Accelerated Reader Information:
   Interest Level: MG
   Reading Level: 5.20
   Points: 8.0   Quiz: 194801
Reading Counts Information:
   Interest Level: 3-5
   Reading Level: 4.60
   Points: 13.0   Quiz: 75781

Reviews:
   Kirkus Reviews (10/15/17)
   School Library Journal (10/01/17)
   Booklist (11/01/17)
 The Bulletin of the Center for Children's Books (00/01/18)

Full Text Reviews:

School Library Journal - 10/01/2017 Gr 4–6—Penhallow is one of only three gargoyles (he prefers the term grotesque) left in Boston. In his wisp form, he is able to travel the city as well as check on the inhabitants of the building he protects. When his friends Wally and Winnie, twin grotesques, are reduced to a smear on a brick wall, Penhallow senses an evil presence far more malignant than any he has confronted before. The Boneless King, ruler of the underworld, is skulking around Boston and gaining power every night. Then a mysterious girl appears on Penhallow's roof, carrying a violin case she will not put down.
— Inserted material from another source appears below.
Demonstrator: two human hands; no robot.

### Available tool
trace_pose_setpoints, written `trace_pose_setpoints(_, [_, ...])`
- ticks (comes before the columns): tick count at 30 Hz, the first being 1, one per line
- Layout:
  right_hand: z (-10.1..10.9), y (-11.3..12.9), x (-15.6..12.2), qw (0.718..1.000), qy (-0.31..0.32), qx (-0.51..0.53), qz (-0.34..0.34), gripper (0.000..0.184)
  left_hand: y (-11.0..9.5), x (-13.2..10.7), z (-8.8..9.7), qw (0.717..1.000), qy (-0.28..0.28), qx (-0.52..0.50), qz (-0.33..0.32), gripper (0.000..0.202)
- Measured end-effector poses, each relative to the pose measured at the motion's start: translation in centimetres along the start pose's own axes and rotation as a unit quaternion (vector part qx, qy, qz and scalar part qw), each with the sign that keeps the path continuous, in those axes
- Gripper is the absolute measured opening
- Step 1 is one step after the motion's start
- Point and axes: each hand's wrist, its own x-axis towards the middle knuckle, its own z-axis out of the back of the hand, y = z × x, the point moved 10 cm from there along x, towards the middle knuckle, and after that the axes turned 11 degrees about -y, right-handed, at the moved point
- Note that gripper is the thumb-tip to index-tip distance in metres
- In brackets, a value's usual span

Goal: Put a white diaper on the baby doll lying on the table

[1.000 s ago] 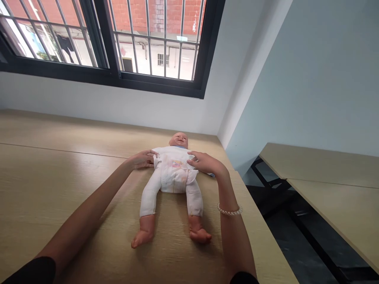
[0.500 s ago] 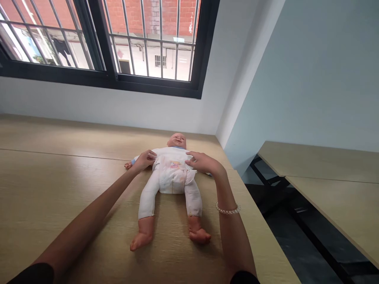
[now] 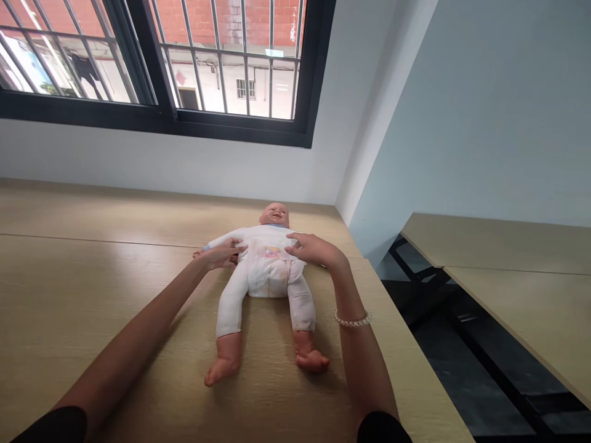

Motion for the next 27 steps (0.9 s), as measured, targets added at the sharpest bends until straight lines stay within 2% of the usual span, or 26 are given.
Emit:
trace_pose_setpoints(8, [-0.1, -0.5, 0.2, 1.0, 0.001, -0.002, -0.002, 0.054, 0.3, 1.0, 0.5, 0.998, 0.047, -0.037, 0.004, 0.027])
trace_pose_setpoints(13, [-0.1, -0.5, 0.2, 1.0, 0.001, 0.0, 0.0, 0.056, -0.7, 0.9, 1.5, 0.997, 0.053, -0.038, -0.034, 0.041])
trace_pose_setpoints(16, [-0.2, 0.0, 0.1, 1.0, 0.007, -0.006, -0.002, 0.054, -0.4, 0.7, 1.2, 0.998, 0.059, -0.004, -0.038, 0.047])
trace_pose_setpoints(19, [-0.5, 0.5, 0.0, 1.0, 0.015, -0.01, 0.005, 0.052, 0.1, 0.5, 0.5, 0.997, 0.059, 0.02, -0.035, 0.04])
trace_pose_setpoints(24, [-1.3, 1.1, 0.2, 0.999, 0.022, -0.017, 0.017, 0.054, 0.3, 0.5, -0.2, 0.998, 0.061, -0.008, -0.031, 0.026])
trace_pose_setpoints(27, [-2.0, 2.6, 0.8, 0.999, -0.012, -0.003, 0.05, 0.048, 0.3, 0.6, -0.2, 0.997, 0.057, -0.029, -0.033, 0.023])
Viola may be the ally Penhallow needs, but only if she is what she claims to be, and that is not at all certain. Penhallow is fighting a battle he may be unable to win, and that spells disaster for his domain, for his city, and perhaps for the world. Readers will quickly be embroiled in the escalating battle against evil forces. Fans of Neil Gaiman and Jonathan Auxier, especially, will dive right in. The plot moves at a steady pace, with suspense building as secrets are discovered and truths (not all of them pleasant) are revealed. The narrative is well balanced between dialogue and description, and characters and fully developed. The Boneless King and his minions are convincingly creepy. The ending, while not a complete surprise, is bittersweet and satisfying. VERDICT School and public libraries should find space on their shelves for this fantasy title.—Katherine Koenig, Carnegie Library of Pittsburgh - Copyright 2017 Publishers Weekly, Library Journal and/or School Library Journal used with permission.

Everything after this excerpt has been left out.